Decrease in Employer Contribution Rate -- A decrease in the employer's contribution rate (based upon cost of coverage) for any tier of coverage for any class of similarly situated individuals by more than five percentage points below the contribution rate for the coverage period that includes March 23, 2010 will result in the loss of grandfathered plan status. Essentially, this means that, to maintain grandfathered plan status, an employer must continue to pay the same percentage (subject to the five percentage point allowance) of the total cost of coverage that it was paying on March 23, 2010.

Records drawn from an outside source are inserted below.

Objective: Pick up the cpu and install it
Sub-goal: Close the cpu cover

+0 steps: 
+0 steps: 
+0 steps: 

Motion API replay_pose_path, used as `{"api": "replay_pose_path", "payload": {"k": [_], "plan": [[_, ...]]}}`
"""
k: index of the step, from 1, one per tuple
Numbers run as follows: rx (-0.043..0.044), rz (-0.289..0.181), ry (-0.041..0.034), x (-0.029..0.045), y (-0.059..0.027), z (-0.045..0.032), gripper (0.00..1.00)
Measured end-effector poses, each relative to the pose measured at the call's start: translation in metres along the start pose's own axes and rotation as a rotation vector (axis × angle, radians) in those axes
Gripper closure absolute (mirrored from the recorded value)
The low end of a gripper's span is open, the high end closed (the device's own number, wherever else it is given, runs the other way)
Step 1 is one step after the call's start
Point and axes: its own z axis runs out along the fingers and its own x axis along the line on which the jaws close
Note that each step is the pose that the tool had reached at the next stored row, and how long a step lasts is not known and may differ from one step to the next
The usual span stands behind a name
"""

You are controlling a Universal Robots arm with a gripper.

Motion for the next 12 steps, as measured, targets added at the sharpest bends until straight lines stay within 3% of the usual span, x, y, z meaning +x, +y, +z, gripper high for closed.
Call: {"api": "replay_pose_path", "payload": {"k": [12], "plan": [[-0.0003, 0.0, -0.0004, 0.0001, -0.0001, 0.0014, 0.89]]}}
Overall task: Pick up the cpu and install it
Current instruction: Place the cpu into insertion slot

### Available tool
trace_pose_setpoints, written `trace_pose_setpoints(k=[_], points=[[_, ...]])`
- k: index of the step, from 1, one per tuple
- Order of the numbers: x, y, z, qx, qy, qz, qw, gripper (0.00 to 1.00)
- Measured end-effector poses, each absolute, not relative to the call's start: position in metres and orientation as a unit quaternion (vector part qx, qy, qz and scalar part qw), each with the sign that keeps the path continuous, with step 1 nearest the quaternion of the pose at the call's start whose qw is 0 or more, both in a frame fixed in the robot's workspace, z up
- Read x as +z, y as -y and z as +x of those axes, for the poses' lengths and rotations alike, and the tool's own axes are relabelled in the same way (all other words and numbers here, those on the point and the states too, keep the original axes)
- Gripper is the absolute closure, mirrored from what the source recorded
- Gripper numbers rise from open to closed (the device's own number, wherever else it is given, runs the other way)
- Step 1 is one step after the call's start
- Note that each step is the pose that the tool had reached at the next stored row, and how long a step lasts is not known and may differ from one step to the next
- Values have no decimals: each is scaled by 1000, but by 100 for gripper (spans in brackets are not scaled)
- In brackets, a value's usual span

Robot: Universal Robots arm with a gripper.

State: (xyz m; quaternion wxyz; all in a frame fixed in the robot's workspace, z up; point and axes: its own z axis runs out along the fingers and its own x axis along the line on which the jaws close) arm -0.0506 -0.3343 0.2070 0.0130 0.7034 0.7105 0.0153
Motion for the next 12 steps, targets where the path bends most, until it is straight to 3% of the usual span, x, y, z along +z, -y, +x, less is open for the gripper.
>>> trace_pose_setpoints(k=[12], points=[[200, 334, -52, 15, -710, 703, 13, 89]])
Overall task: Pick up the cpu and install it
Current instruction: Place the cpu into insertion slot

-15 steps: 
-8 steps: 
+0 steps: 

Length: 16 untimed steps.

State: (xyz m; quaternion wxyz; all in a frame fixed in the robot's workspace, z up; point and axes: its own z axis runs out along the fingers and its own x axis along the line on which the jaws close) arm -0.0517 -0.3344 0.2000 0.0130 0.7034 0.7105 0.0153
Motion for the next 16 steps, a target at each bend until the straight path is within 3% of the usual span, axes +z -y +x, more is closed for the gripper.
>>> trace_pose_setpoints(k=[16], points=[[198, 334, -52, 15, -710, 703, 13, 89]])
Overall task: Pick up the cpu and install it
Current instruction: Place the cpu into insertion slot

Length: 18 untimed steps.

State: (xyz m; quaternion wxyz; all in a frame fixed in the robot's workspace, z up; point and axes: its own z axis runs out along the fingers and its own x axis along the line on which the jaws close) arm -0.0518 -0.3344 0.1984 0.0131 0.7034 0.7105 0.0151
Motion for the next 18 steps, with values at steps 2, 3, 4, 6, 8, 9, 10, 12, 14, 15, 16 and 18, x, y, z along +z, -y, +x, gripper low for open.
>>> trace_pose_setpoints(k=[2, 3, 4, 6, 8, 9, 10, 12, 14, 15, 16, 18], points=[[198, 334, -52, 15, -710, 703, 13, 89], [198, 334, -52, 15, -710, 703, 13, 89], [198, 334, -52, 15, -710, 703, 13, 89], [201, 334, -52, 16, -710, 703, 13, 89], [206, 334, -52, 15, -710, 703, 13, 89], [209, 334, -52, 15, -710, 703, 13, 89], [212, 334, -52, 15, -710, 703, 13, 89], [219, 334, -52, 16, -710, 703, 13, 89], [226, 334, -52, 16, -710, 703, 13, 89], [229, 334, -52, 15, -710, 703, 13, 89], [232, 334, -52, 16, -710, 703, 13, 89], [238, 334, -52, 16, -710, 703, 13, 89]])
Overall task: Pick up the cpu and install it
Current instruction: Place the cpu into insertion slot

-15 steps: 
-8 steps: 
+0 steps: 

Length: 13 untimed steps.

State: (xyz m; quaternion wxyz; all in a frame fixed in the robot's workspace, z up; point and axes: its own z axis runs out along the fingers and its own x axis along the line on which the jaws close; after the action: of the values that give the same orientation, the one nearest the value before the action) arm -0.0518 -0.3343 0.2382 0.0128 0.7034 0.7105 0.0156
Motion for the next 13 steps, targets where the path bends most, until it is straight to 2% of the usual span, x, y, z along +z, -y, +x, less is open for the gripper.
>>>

Change in Annual Limits -- The imposition of a new annual limit or a reduction of an existing annual limit will result in the loss of grandfathered plan status.

Notice Requirements

In order to maintain its grandfathered plan status, a group health plan must disclose to participants and beneficiaries that it is being treated as a grandfathered plan. An appropriate notice must be included in any plan materials provided to participants and beneficiaries describing the benefits provided under the plan (e.g., summary plan descriptions, benefit booklets, and open enrollment materials). The regulations provide model language which, if included in the appropriate documents, will be deemed to satisfy the notice requirement.

Recommended Actions

Employers should keep the grandfathered plan rules in mind when considering any changes to their group health plans. While PPACA and the regulations allow certain changes to be made without loss of grandfathered plan status, many changes (particularly changes to a plan's cost sharing provisions) may result in the loss of grandfathered plan status and the application of all of PPACA's requirements. Employers will need to weigh the benefits of maintaining grandfathered plan status against the need or desirability of plan changes that may jeopardize such status. For many employers, the loss of grandfathered plan status may be inevitable. In fact, the Federal government estimates that, by 2013, only 55 percent of all large employer plans and 34 percent of all small employer plans will remain grandfathered.